[Source data]
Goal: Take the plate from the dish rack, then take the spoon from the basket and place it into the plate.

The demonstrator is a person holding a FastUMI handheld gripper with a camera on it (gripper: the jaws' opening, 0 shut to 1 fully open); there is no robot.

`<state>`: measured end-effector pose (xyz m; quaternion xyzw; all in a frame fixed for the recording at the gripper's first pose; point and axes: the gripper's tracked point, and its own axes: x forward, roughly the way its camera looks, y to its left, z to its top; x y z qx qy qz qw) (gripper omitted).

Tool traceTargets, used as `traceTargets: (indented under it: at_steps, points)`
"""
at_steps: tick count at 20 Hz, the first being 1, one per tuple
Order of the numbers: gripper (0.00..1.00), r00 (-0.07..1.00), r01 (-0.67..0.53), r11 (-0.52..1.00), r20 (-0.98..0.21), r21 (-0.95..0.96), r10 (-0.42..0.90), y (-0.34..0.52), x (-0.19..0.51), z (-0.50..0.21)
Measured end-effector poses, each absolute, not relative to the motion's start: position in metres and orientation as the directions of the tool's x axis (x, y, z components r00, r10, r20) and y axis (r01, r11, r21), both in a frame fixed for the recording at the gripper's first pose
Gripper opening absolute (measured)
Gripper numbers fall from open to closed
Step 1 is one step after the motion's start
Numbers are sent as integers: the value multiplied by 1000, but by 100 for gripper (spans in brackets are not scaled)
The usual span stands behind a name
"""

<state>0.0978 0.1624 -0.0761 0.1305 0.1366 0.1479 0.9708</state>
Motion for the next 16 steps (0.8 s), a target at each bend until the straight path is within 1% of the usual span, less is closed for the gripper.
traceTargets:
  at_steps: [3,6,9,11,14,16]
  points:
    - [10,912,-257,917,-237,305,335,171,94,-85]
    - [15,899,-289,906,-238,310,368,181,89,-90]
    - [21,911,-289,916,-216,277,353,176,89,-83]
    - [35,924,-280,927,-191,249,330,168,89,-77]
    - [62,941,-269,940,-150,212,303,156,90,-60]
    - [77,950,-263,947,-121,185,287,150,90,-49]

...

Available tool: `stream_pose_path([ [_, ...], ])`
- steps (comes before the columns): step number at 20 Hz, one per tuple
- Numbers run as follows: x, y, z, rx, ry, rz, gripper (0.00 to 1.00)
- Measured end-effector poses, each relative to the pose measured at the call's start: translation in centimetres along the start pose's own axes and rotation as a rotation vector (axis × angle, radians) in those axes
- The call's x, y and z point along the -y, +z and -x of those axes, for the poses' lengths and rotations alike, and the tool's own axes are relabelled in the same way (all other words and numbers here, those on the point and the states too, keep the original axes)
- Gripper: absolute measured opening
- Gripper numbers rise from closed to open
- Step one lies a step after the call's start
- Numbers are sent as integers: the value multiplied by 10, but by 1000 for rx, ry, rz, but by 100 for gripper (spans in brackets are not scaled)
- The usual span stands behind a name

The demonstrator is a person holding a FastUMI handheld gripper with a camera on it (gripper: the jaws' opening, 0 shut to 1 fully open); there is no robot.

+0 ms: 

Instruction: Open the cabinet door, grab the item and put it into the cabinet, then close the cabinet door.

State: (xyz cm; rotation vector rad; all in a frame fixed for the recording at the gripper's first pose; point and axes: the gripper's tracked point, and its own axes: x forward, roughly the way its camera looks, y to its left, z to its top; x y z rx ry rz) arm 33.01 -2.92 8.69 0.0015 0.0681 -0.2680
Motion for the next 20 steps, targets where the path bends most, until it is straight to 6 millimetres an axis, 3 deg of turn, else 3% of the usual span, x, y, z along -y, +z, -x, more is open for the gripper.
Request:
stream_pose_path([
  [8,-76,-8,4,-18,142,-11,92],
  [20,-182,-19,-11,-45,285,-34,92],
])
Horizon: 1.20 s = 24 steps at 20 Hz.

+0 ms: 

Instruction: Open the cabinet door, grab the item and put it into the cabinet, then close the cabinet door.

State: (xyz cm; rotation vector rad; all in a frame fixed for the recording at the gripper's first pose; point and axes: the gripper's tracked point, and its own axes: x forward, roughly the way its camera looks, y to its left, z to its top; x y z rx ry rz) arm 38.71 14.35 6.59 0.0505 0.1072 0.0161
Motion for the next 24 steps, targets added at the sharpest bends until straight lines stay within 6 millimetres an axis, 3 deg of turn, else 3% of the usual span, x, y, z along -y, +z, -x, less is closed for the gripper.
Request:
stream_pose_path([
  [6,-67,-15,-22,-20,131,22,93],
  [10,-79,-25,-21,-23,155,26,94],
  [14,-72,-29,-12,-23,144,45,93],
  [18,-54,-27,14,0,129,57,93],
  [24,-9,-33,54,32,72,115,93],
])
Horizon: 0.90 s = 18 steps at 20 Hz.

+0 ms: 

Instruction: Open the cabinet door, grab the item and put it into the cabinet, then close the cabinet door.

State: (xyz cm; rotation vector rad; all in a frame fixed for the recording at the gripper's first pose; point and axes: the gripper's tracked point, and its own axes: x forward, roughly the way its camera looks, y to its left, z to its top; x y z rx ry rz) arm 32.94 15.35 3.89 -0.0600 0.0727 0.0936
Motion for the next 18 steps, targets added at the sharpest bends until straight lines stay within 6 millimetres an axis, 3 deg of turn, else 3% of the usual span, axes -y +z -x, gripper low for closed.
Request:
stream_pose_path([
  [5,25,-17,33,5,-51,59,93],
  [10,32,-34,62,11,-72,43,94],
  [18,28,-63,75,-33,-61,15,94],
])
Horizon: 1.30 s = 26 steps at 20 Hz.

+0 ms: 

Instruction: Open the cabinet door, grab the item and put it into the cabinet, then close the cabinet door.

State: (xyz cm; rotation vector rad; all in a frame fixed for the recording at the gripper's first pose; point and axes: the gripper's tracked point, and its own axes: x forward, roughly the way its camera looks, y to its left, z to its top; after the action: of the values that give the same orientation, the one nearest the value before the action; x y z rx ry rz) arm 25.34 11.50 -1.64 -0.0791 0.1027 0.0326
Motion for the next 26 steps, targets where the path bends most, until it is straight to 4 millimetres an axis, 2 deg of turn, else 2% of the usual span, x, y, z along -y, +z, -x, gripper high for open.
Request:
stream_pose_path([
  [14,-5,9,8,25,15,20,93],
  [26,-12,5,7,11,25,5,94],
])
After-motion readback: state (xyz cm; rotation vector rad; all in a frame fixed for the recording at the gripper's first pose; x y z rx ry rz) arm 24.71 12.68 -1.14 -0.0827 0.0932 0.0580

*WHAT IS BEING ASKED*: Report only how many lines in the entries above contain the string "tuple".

*THE ANSWER*: 2